La actual inflación no se origina por la expansión del consumo. Olesker observa en su texto los efectos del traslado a los precios locales de la disparada internacional de los commodities. También mencionó los efectos de la guerra entre Ucrania y Rusia. Pero subrayó el aumento de los combustibles: el gasoil aumentó 34% en diez meses, la nafta súper un 28% y el supergás un 20%.
Por otra parte, el senador indicó que, mientras la zafra de soja de abril de 2021 accedió a beneficios en las tarifas, los hogares no.
La puja en los mercados para remarcar precios es el último motivo que expuso Olesker, facilitado por el poder oligopólico de pocas empresas en las cadenas de producción, distribución y comercialización de alimentos y bebidas.
Medidas del Gobierno fueron ineficaces y atacan al consumo
Entre las medidas aplicadas por el Gobierno, Olesker señaló las 5 subidas de la tasa de política monetaria.

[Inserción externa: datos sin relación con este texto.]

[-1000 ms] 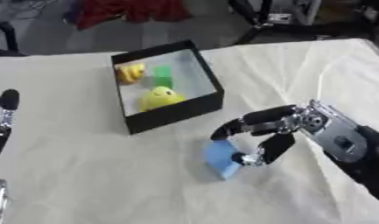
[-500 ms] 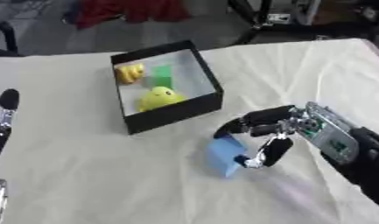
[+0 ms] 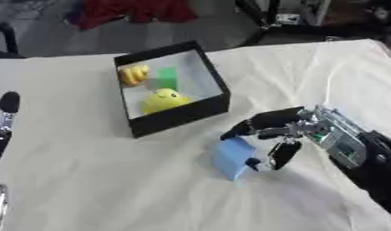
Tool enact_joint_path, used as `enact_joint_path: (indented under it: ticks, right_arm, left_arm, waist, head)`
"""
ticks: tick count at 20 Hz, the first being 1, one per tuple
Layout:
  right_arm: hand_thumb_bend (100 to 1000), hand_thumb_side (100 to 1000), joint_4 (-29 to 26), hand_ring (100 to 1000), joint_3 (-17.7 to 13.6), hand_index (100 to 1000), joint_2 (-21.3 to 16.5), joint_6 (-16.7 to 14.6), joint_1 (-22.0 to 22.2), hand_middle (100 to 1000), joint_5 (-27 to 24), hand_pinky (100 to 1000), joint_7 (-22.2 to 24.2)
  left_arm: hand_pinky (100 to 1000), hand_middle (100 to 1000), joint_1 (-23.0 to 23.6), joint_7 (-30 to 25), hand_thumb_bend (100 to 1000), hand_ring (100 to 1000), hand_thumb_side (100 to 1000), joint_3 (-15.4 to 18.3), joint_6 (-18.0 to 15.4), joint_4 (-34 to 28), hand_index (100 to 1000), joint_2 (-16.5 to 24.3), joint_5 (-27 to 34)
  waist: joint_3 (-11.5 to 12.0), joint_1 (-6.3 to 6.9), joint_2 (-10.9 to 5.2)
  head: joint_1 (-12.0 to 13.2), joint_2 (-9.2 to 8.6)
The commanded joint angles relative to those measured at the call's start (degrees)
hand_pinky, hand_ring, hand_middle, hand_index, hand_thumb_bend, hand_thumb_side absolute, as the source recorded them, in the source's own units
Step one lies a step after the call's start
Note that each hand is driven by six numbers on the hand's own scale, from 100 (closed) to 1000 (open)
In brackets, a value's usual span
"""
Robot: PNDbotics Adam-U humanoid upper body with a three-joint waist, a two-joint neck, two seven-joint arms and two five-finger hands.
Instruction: Pick up objects on the table and place them in the box.
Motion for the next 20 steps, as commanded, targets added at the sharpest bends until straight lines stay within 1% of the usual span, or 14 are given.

Pero fue calificada como una mala medida por el economista, porque este es un recurso efectivo si el problema es la demanda interna, una cuestión que no explica el alza actual de precios. Por el contrario, la medida es mala porque contrae a la economía y reduce el consumo interno.
En cuanto a las medidas para operar en los precios finales, recordó dos: la exoneración del IVA mínimo al asado y a los productos panificados. Una reducción del IVA mínimo tiene un impacto de ahorro en las economías hogareñas del 0,38%: en un hogar con 50.000 pesos de ingresos, ahorró 190 pesos por mes, en el marco de una economía con inflación y con una medida que será válida solamente para un mes.
Aumentos salariales de enero serán absorbidos por la inflación en pocos meses
Olesker también indicó que las tres cuartas partes del aumento a los funcionarios públicos otorgado en enero ya se los llevó el incremento de precios. En el caso de los trabajadores del sector privado, en tres meses se superó toda la inflación proyectada para seis meses. El inicio de la recuperación salarial en 2022 será, una vez más, una promesa incumplida por el Gobierno y es altamente probable que el salario real caiga por tercer año consecutivo, alertó el senador.
Por estos motivos, Olesker propone que se adelanten los ajustes salariales de junio de los funcionarios públicos y las jubilaciones, además de convocar a los Consejos de Salarios para adelantar los correctivos salariales sin aguardar a las fechas estipuladas en los convenios.